Data segment:

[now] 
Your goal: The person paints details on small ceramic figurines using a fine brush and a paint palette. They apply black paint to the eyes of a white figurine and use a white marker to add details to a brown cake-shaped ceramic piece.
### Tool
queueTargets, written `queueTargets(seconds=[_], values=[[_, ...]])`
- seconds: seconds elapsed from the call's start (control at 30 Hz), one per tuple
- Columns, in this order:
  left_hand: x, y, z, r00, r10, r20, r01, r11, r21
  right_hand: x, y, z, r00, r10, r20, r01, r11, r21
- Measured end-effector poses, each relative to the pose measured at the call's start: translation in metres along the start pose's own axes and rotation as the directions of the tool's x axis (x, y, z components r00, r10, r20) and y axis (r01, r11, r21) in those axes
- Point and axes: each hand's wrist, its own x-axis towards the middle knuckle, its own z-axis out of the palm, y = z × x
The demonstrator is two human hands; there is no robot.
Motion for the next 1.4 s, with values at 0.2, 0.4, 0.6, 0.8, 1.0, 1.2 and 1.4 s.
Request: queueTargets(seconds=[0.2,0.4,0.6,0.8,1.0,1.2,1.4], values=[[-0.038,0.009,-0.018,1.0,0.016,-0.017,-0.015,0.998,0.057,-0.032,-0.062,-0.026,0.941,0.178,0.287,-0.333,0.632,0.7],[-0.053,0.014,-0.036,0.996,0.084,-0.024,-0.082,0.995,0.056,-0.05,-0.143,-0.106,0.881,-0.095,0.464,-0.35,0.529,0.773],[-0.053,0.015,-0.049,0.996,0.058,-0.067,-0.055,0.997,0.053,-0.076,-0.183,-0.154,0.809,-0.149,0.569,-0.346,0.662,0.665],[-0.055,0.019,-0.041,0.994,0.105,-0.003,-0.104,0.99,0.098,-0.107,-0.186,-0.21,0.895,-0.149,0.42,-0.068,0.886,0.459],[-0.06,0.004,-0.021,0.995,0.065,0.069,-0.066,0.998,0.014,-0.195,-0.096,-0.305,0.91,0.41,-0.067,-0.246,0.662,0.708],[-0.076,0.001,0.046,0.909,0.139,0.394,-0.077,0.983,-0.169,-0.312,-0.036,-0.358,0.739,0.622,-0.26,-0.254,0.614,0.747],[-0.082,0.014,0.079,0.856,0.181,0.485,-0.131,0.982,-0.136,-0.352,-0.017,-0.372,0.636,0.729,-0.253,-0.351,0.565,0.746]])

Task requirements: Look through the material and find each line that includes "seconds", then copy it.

Result of this task:
queueTargets, written `queueTargets(seconds=[_], values=[[_, ...]])`
- seconds: seconds elapsed from the call's start (control at 30 Hz), one per tuple
Request: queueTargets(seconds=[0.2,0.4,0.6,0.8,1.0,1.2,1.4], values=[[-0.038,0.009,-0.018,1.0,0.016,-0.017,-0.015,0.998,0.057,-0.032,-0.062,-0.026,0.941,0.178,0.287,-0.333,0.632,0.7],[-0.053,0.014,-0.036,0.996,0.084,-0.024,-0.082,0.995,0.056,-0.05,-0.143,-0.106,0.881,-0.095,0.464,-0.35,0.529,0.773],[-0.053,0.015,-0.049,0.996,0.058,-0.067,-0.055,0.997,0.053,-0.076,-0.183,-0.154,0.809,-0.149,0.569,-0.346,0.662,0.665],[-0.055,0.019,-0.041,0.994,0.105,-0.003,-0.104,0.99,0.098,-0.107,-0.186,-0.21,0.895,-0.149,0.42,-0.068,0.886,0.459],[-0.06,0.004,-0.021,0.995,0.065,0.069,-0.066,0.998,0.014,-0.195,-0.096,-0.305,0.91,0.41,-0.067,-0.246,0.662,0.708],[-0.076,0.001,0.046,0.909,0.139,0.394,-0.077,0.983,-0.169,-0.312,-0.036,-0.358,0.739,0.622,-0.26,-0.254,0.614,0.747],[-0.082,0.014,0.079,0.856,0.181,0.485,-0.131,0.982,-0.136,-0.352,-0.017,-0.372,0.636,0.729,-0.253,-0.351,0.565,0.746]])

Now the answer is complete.